Il Gran Premio del Canada si avvicina e a Montreal si prepara un weekend che, come spesso accade sul circuito intitolato a Gilles Villeneuve, potrebbe riservare più di una sorpresa. Tra valori tecnici ormai consolidati, lotte interne ai top team e soprattutto il meteo variabile, la gara canadese si presenta come una delle più imprevedibili della stagione di Formula 1.
Mercedes ancora favorita, Antonelli uomo da battere
La prima parte del Mondiale 2026 ha visto una netta supremazia della Mercedes, con Kimi Antonelli protagonista assoluto e leader del campionato grazie a una serie di vittorie consecutive. Il giovane talento italiano arriva a Montreal con i riflettori puntati addosso e il ruolo di favorito, forte anche di un pacchetto tecnico che si è dimostrato estremamente competitivo su ogni tipo di circuito.
Accanto a lui, George Russell resta un candidato credibile per la vittoria, soprattutto su una pista dove ha già ottenuto risultati importanti nelle ultime stagioni.

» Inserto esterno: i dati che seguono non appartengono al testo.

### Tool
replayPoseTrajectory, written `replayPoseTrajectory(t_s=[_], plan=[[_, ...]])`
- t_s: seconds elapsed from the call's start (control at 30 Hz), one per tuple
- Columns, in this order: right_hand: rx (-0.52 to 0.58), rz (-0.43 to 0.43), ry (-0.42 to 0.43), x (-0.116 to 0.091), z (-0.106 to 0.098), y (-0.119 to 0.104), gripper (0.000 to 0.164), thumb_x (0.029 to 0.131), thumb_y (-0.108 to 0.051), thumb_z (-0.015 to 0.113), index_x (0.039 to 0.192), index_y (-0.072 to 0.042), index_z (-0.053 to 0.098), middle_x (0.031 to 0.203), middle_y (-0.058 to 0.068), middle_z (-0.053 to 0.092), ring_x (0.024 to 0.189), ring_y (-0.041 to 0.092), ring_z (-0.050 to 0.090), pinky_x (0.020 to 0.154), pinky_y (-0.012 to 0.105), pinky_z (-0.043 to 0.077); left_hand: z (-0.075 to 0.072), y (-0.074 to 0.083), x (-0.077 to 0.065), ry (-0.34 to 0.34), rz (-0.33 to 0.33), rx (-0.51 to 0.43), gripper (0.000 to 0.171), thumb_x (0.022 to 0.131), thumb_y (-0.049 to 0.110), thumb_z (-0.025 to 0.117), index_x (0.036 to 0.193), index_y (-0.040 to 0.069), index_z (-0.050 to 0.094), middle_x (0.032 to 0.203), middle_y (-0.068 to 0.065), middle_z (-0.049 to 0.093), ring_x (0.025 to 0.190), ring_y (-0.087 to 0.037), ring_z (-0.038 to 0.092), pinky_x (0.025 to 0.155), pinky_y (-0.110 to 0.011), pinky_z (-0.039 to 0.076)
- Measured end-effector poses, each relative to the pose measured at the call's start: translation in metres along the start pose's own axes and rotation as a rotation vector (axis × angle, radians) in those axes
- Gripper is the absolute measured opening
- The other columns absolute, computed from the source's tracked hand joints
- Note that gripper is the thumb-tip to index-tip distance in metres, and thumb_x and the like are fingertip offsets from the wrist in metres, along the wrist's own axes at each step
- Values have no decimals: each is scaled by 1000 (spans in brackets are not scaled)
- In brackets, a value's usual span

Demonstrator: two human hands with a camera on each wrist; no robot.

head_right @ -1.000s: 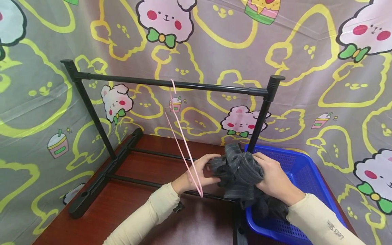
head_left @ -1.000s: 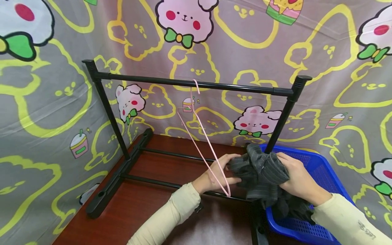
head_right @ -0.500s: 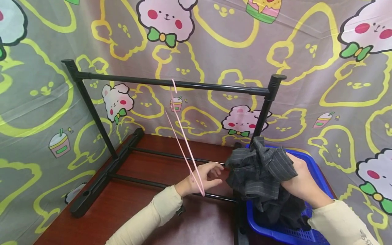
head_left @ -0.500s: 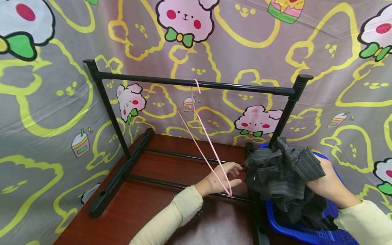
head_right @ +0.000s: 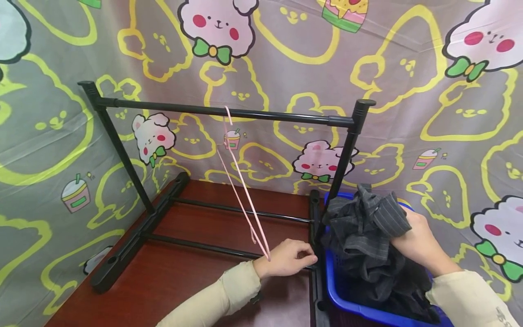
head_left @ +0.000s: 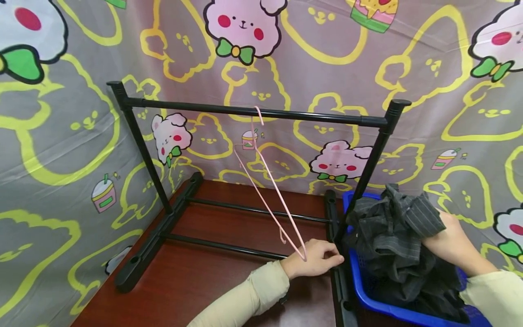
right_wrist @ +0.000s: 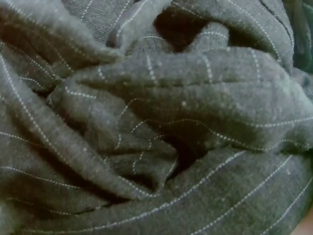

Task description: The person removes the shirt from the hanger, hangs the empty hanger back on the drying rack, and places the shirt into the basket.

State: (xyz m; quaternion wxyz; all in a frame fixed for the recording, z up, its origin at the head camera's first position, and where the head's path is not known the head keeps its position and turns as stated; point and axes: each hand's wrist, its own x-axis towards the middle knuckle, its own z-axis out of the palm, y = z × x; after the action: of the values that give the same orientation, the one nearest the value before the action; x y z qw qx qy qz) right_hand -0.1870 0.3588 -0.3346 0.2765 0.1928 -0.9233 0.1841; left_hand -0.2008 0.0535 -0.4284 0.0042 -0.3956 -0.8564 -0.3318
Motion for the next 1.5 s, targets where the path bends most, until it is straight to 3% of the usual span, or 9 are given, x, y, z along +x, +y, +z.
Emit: replayPoseTrajectory(t_s=[0.17,0.3,0.47,0.67,1.0,1.1,1.27,1.4,1.5], plan=[[12,45,-29,2,7,10,27,68,3,64,95,11,61,85,28,63,75,46,58,57,46,44,14,10,2,-60,-129,22,24,95,45,52,93,27,69,73,22,56,65,8,49,57,-11,37],[11,79,-36,3,15,17,23,65,1,67,87,7,62,82,26,63,73,47,58,58,51,44,19,16,3,-94,-166,45,25,94,48,51,89,29,67,67,22,52,60,6,48,52,-14,37],[2,148,-100,4,27,23,25,65,-3,72,86,6,61,83,26,63,77,49,59,65,57,44,24,19,2,-101,-171,69,23,91,47,57,85,27,66,64,23,50,56,8,46,51,-12,36],[-36,212,-286,10,38,32,22,74,-15,73,85,0,60,80,17,63,75,42,60,63,55,45,26,20,2,-95,-149,57,20,90,43,60,82,25,66,64,23,50,56,10,46,52,-10,36],[-123,276,-528,17,52,47,58,76,-19,71,115,16,45,99,37,51,92,55,51,72,61,41,27,21,3,-127,-118,26,20,91,41,59,82,24,66,62,21,50,57,8,46,52,-10,36],[-139,236,-546,17,56,43,77,78,-16,73,133,15,29,105,42,42,90,57,49,72,62,41,27,21,4,-133,-113,18,20,92,40,59,82,23,65,63,21,50,56,8,46,52,-10,37],[-172,34,-472,16,59,34,107,71,-5,79,150,-3,7,124,43,29,101,62,42,76,67,39,26,22,4,-137,-108,8,20,92,39,59,82,22,64,63,20,50,56,7,46,52,-10,36],[-171,-79,-507,16,59,30,104,71,-7,80,152,-11,15,135,39,22,112,62,36,82,69,36,25,22,4,-139,-112,15,20,92,39,59,82,23,63,63,19,50,56,7,46,51,-11,36],[-154,-101,-570,17,59,27,89,75,-28,79,147,-8,31,138,37,23,114,60,37,85,68,35,26,22,5,-147,-118,21,20,92,39,58,81,23,62,62,18,50,55,6,46,50,-11,36]])
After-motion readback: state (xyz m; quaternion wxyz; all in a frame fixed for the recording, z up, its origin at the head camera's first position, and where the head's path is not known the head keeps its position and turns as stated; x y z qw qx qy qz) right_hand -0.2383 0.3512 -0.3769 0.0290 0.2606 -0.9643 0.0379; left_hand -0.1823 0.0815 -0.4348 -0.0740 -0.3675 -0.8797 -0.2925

Ferrari e McLaren chiamate alla risposta
Dietro le Mercedes, la Ferrari e la McLaren cercano ancora il colpo che possa riaprire i giochi. Le prestazioni altalenanti delle due scuderie non hanno permesso finora di insidiare la leadership, ma il tracciato canadese, con lunghi rettilinei e forti frenate, potrebbe offrire un’occasione per ridurre il gap.
Attenzione anche a Max Verstappen, che su un circuito come Montreal resta sempre una minaccia concreta, soprattutto in condizioni miste o di gara caotica.
Il meteo: la vera incognita del weekend
Se la pista promette spettacolo, il meteo rischia di essere il vero fattore decisivo. Le previsioni indicano infatti un fine settimana diviso in due: condizioni asciutte e relativamente stabili tra prove libere, Sprint e qualifiche, mentre per la gara domenicale cresce sensibilmente la possibilità di pioggia.
A Montreal, dove il vento e le precipitazioni improvvise sono spesso protagonisti, anche una leggera variazione climatica può stravolgere strategie, degrado gomme e risultati finali.
Strategia e Sprint: weekend ad alta tensione
Il formato Sprint, ormai confermato anche per il Canada, aggiunge ulteriore complessità a un fine settimana già delicato. Con meno tempo per lavorare sull’assetto e più punti in palio già al sabato, i team saranno costretti a trovare rapidamente il giusto equilibrio tra rischio e gestione.
In un contesto così serrato, la scelta delle gomme e la capacità di adattarsi alle condizioni della pista potrebbero fare la differenza tanto quanto il passo gara puro.
Previsioni finali
Sulla carta, Mercedes parte davanti a tutti, con Antonelli favorito e Russell pronto ad approfittare di ogni occasione. Dietro, Ferrari e McLaren cercano un segnale di crescita, mentre Verstappen resta l’incognita principale in grado di ribaltare ogni pronostico.
Ma a Montreal, come la storia insegna, le previsioni contano fino a un certo punto. Il resto lo farà il meteo.